### WHAT YOU HAVE TO DO
A verbatim copy of all the data is required; the pictures should not appear in it.

### PROVIDED MATERIAL
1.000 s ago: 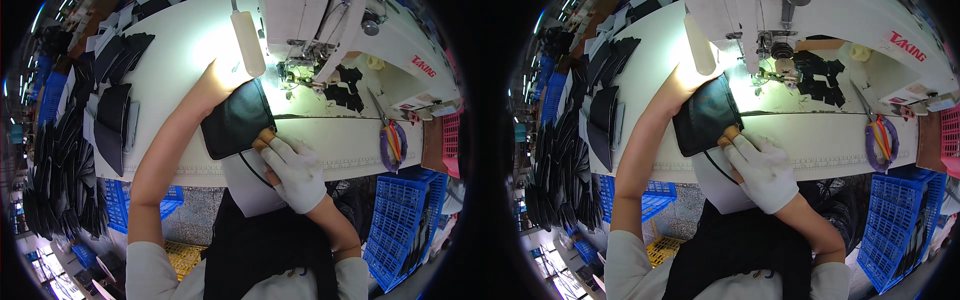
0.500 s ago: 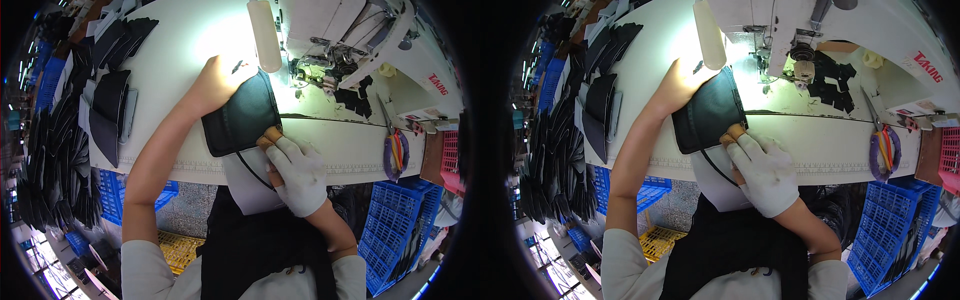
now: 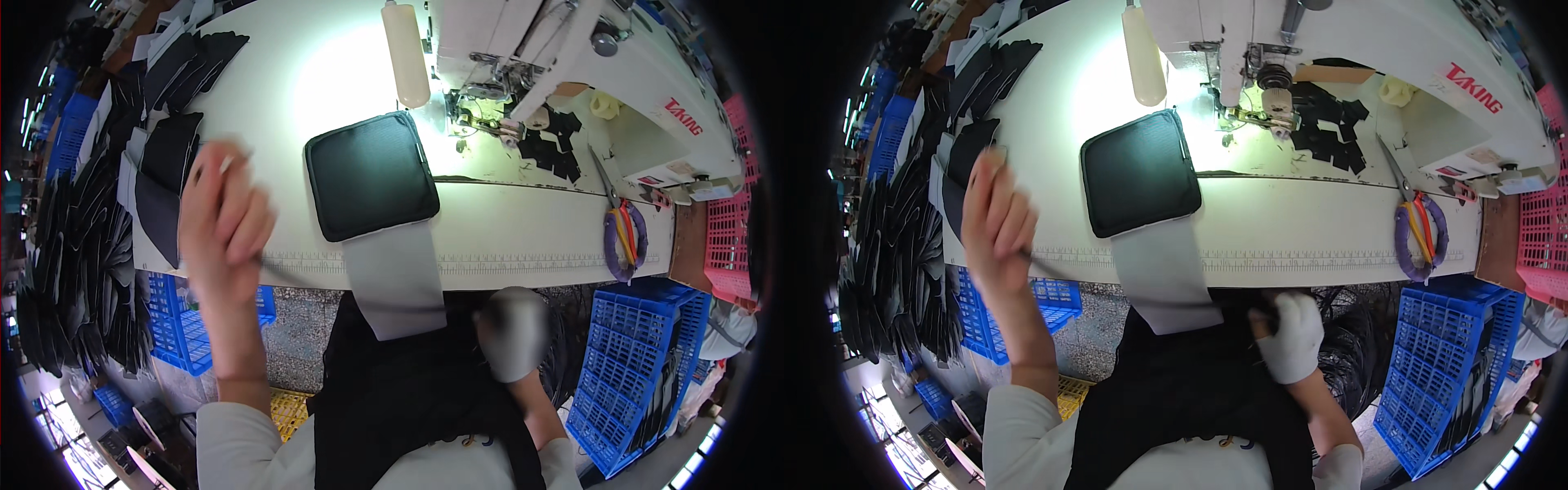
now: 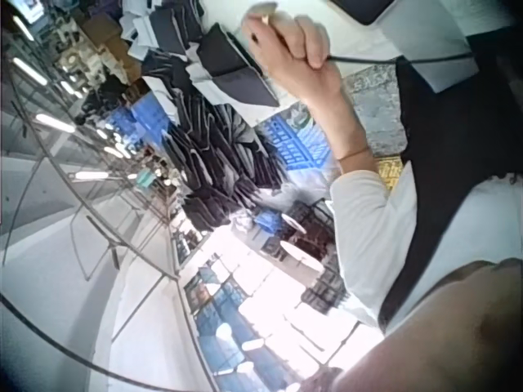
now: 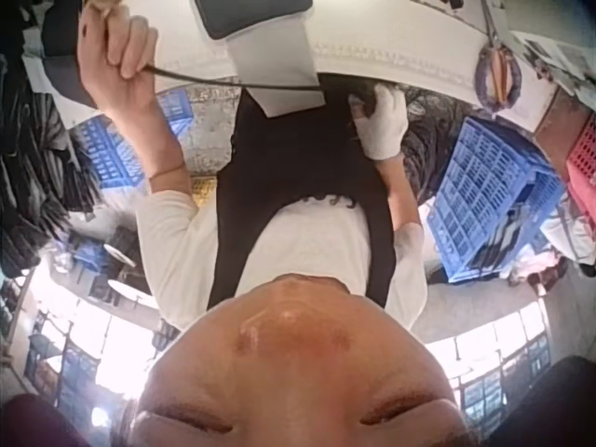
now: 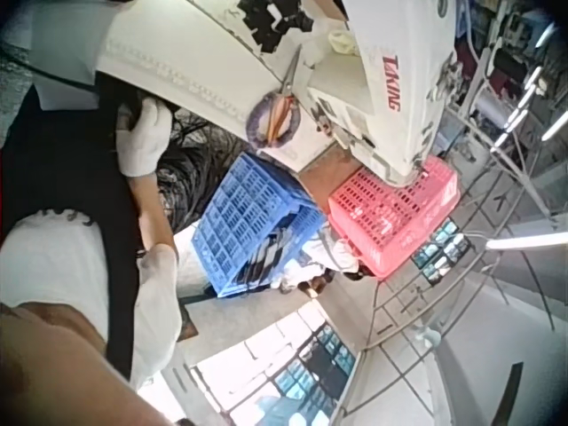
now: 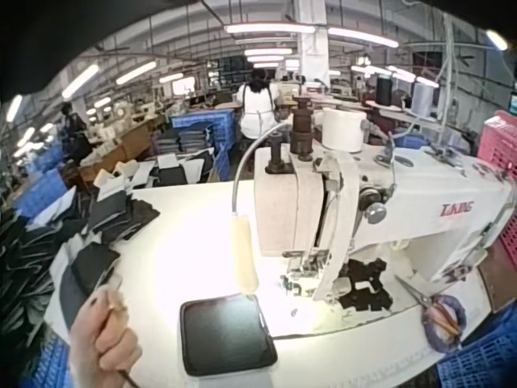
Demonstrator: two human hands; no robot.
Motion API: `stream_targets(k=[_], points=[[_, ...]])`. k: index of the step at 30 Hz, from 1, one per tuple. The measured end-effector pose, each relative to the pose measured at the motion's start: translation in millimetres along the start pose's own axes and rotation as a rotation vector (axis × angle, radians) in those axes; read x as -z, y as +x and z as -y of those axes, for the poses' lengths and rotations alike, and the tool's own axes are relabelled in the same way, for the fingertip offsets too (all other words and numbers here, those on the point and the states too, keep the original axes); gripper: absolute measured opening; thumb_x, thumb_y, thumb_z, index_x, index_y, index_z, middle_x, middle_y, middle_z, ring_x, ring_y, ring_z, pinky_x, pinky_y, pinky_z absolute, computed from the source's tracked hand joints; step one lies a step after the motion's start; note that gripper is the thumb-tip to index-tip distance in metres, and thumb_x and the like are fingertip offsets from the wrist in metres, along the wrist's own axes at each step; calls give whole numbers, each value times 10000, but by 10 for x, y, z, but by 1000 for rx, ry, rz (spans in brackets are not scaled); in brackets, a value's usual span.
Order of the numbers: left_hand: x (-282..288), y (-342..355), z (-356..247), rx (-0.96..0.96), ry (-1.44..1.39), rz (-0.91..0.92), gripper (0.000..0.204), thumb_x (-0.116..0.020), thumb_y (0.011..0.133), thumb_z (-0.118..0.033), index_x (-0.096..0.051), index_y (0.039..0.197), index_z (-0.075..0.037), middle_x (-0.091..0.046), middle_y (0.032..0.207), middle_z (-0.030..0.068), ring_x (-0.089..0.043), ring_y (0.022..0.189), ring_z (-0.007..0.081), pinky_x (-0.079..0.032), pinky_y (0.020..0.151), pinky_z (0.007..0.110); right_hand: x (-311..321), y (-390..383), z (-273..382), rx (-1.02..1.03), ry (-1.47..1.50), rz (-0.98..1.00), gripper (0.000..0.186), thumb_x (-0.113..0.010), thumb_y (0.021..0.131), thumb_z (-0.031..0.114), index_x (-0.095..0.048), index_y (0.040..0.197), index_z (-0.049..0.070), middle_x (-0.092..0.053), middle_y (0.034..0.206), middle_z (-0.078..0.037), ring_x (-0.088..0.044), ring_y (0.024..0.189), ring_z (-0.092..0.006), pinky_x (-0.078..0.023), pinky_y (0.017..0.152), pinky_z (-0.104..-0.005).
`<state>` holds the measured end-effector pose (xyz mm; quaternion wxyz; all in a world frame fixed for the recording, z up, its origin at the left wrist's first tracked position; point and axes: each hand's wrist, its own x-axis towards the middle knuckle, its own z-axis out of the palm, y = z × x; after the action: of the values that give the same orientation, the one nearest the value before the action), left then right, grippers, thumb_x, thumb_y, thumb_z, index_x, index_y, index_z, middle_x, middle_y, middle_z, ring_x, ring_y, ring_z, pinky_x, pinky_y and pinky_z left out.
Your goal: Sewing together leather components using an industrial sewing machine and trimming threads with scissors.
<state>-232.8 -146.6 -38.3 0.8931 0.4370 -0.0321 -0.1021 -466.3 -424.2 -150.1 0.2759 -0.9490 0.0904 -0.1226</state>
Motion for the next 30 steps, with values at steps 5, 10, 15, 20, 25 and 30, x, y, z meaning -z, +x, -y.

### RESPONSE TO THIS EXERCISE
1.000 s ago: 
0.500 s ago: 
now: 
now: 
now: 
now: 
now: 
Demonstrator: two human hands; no robot.
Motion API: `stream_targets(k=[_], points=[[_, ...]])`. k: index of the step at 30 Hz, from 1, one per tuple. The measured end-effector pose, each relative to the pose measured at the motion's start: translation in millimetres along the start pose's own axes and rotation as a rotation vector (axis × angle, radians) in those axes; read x as -z, y as +x and z as -y of those axes, for the poses' lengths and rotations alike, and the tool's own axes are relabelled in the same way, for the fingertip offsets too (all other words and numbers here, those on the point and the states too, keep the original axes); gripper: absolute measured opening; thumb_x, thumb_y, thumb_z, index_x, index_y, index_z, middle_x, middle_y, middle_z, ring_x, ring_y, ring_z, pinky_x, pinky_y, pinky_z absolute, computed from the source's tracked hand joints; step one lies a step after the motion's start; note that gripper is the thumb-tip to index-tip distance in metres, and thumb_x and the like are fingertip offsets from the wrist in metres, along the wrist's own axes at each step; calls give whole numbers, each value times 10000, but by 10 for x, y, z, but by 1000 for rx, ry, rz (spans in brackets are not scaled); in brackets, a value's usual span.
Order of the numbers: left_hand: x (-282..288), y (-342..355), z (-356..247), rx (-0.96..0.96), ry (-1.44..1.39), rz (-0.91..0.92), gripper (0.000..0.204), thumb_x (-0.116..0.020), thumb_y (0.011..0.133), thumb_z (-0.118..0.033), index_x (-0.096..0.051), index_y (0.039..0.197), index_z (-0.075..0.037), middle_x (-0.091..0.046), middle_y (0.032..0.207), middle_z (-0.030..0.068), ring_x (-0.089..0.043), ring_y (0.022..0.189), ring_z (-0.007..0.081), pinky_x (-0.079..0.032), pinky_y (0.020..0.151), pinky_z (0.007..0.110); right_hand: x (-311..321), y (-390..383), z (-273..382), rx (-1.02..1.03), ry (-1.47..1.50), rz (-0.98..1.00), gripper (0.000..0.186), thumb_x (-0.113..0.010), thumb_y (0.021..0.131), thumb_z (-0.031..0.114), index_x (-0.095..0.048), index_y (0.040..0.197), index_z (-0.049..0.070), middle_x (-0.092..0.053), middle_y (0.034..0.206), middle_z (-0.078..0.037), ring_x (-0.088..0.044), ring_y (0.024..0.189), ring_z (-0.092..0.006), pinky_x (-0.078..0.023), pinky_y (0.017..0.152), pinky_z (-0.104..-0.005).
`<state>` holds the measured end-effector pose (xyz mm; quaternion wxyz; all in a world frame fixed for the recording, z up, its origin at the left wrist's first tracked position; point and axes: each hand's wrist, its own x-axis towards the middle knuckle, its own z-axis out of the palm, y = z × x; after the action: of the values that give the same orientation, the one nearest the value before the action), left then right, grippers, thumb_x, thumb_y, thumb_z, index_x, index_y, index_z, middle_x, middle_y, middle_z, ring_x, ring_y, ring_z, pinky_x, pinky_y and pinky_z left out.
Your goal: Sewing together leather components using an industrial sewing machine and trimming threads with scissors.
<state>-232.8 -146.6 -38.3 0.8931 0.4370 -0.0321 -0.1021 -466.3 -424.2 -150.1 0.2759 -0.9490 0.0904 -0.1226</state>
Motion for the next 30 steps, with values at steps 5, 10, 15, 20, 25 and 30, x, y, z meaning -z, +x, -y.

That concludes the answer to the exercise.